━━ Recorded data

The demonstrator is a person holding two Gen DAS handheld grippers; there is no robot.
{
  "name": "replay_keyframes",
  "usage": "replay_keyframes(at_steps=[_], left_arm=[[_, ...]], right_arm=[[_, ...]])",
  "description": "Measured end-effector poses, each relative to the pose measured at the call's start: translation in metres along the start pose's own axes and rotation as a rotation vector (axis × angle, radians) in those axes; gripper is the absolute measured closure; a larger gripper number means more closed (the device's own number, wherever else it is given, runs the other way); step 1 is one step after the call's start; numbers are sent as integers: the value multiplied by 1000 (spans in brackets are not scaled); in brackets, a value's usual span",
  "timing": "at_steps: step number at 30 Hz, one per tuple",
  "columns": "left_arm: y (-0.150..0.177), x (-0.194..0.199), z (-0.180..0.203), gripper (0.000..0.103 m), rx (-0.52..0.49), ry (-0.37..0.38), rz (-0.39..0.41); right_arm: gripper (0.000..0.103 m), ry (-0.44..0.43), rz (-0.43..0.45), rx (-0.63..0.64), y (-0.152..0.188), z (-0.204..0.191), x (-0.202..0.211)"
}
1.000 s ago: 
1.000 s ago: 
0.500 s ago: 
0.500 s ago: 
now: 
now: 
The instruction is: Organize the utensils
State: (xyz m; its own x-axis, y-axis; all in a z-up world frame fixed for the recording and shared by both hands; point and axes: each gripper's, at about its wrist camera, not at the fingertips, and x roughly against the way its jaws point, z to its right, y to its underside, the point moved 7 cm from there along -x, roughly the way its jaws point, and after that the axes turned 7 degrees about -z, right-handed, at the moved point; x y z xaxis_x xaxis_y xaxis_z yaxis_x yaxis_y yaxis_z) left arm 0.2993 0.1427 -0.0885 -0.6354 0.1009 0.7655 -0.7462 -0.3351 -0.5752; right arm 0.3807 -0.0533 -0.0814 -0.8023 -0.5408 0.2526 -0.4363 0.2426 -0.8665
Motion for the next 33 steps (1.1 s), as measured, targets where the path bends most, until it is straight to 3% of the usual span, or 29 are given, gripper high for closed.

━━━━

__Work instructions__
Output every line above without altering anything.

__Answer to this exercise__
The demonstrator is a person holding two Gen DAS handheld grippers; there is no robot.
{
  "name": "replay_keyframes",
  "usage": "replay_keyframes(at_steps=[_], left_arm=[[_, ...]], right_arm=[[_, ...]])",
  "description": "Measured end-effector poses, each relative to the pose measured at the call's start: translation in metres along the start pose's own axes and rotation as a rotation vector (axis × angle, radians) in those axes; gripper is the absolute measured closure; a larger gripper number means more closed (the device's own number, wherever else it is given, runs the other way); step 1 is one step after the call's start; numbers are sent as integers: the value multiplied by 1000 (spans in brackets are not scaled); in brackets, a value's usual span",
  "timing": "at_steps: step number at 30 Hz, one per tuple",
  "columns": "left_arm: y (-0.150..0.177), x (-0.194..0.199), z (-0.180..0.203), gripper (0.000..0.103 m), rx (-0.52..0.49), ry (-0.37..0.38), rz (-0.39..0.41); right_arm: gripper (0.000..0.103 m), ry (-0.44..0.43), rz (-0.43..0.45), rx (-0.63..0.64), y (-0.152..0.188), z (-0.204..0.191), x (-0.202..0.211)"
}
1.000 s ago: 
1.000 s ago: 
0.500 s ago: 
0.500 s ago: 
now: 
now: 
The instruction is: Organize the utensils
State: (xyz m; its own x-axis, y-axis; all in a z-up world frame fixed for the recording and shared by both hands; point and axes: each gripper's, at about its wrist camera, not at the fingertips, and x roughly against the way its jaws point, z to its right, y to its underside, the point moved 7 cm from there along -x, roughly the way its jaws point, and after that the axes turned 7 degrees about -z, right-handed, at the moved point; x y z xaxis_x xaxis_y xaxis_z yaxis_x yaxis_y yaxis_z) left arm 0.2993 0.1427 -0.0885 -0.6354 0.1009 0.7655 -0.7462 -0.3351 -0.5752; right arm 0.3807 -0.0533 -0.0814 -0.8023 -0.5408 0.2526 -0.4363 0.2426 -0.8665
Motion for the next 33 steps (1.1 s), as measured, targets where the path bends most, until it is straight to 3% of the usual span, or 29 are given, gripper high for closed.

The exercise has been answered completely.